- Interactive map of Fagge
- Fagge Location in Nigeria
- Coordinates: 12°00′24″N 8°31′45″E﻿ / ﻿12.0067°N 8.5292°E
- Country: Nigeria
- State: Kano State
- Headquarter: Waje
- Established: 1996

Government
- • Local Government Chairman and the Head of the Local Government Council: Hon.Salisu Usman Masu

Area
- • Total: 21 km^{2} (8.1 sq mi)

Population (2006 census)
- • Total: 198,828
- • Density: 9,500/km^{2} (25,000/sq mi)
- • Religions: Islam and Christianity
- Time zone: UTC+1 (WAT)
- 3-digit postal code prefix: 700
- ISO 3166 code: NG.KN.FA

= Fagge =

Fagge is a Local Government Area in Kano State, Nigeria, within Kano's metropolitan area. Its headquarters are in the suburb of Waje.

It has an area of 21 km^{2} and a population of 198,828 at the 2006 census.
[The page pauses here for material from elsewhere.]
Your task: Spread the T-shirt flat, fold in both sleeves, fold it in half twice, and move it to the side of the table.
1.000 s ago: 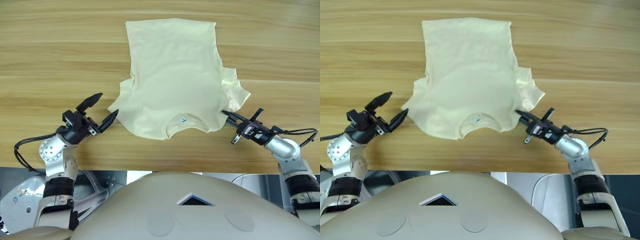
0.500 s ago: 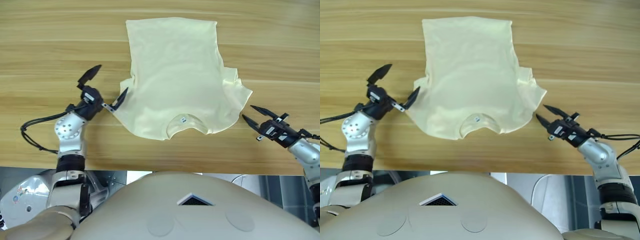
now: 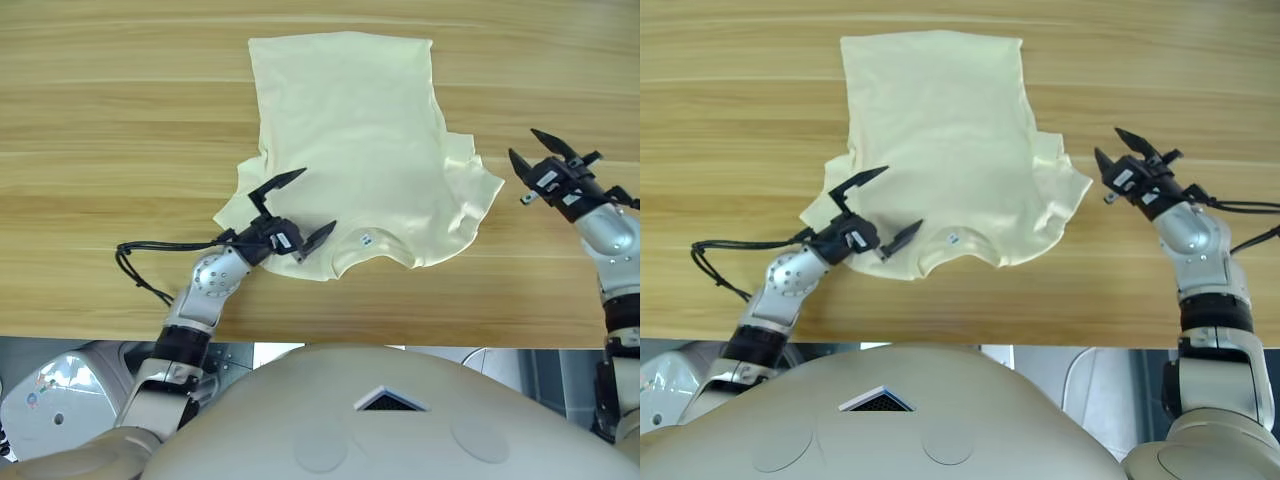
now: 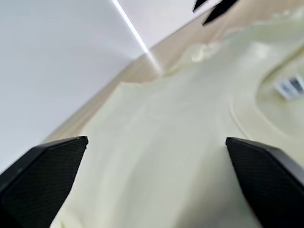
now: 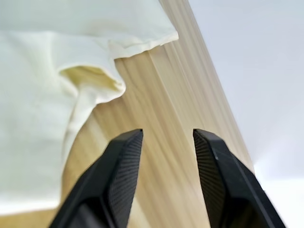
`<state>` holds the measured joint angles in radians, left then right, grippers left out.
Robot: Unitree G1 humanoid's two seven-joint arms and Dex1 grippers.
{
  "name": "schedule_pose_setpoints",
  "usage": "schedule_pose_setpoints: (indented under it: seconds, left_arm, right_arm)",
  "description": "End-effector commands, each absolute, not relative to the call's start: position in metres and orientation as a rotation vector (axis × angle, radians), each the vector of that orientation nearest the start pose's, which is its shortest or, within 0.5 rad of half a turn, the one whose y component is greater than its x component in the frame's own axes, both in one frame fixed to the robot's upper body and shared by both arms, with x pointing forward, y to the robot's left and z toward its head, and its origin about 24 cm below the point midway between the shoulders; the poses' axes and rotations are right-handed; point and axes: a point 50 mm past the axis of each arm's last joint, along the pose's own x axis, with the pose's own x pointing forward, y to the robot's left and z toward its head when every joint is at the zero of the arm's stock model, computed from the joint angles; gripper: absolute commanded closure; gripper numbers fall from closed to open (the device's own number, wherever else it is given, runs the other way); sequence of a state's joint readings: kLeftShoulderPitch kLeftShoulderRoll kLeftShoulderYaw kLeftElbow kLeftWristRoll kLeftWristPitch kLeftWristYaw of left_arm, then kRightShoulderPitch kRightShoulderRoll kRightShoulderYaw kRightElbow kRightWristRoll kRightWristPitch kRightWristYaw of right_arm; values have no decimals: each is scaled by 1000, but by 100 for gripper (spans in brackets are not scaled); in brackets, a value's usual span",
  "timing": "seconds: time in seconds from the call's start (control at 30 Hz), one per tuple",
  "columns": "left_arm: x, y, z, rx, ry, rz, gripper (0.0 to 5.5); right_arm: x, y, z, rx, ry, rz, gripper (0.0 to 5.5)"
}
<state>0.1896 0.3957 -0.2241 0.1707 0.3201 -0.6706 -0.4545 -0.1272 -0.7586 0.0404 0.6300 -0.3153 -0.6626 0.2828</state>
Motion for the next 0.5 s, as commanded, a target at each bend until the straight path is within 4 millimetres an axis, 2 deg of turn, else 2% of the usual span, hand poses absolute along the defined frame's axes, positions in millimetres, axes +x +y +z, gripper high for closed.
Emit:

The postal code of the area is 700.

== History ==
On the 4th of December 1996, Fagge Local Government Area was created from the Nasarawa local government area. Hausa and Fulani ethnic groups making up the bulk of the population. There is also a significant Igbo population. The predominant religion in the Local Government Area is Islam, and the Hausa language is widely spoken there.

==Religion==
Fagge LGA is predominantly Muslim.

== Climate ==
The dry season in Kano is partly cloudy and hot all year round, whereas the wet season is muggy and cloudy. It rarely falls below 48 F or rises beyond 106 F throughout the year, with the average temperature fluctuating between 53°F and 102 F.

=== Temperature ===
Temperatures are rising due to climate change, and in places like Fagge, colder weather is occurring more frequently.

== Economy/Agriculture ==
The primary economic activity in Fagge Local Government Area is trade, as the region is home to Kano state's largest market, Sabon Gari. Another important aspect of the Fagge Local Government Area economy is agriculture, with the region well-known for growing a variety of crops, including sorghum, rice, millet, and soy beans. Pottery, hunting, and the weaving and dying of textiles are among the other significant economic activities in the region.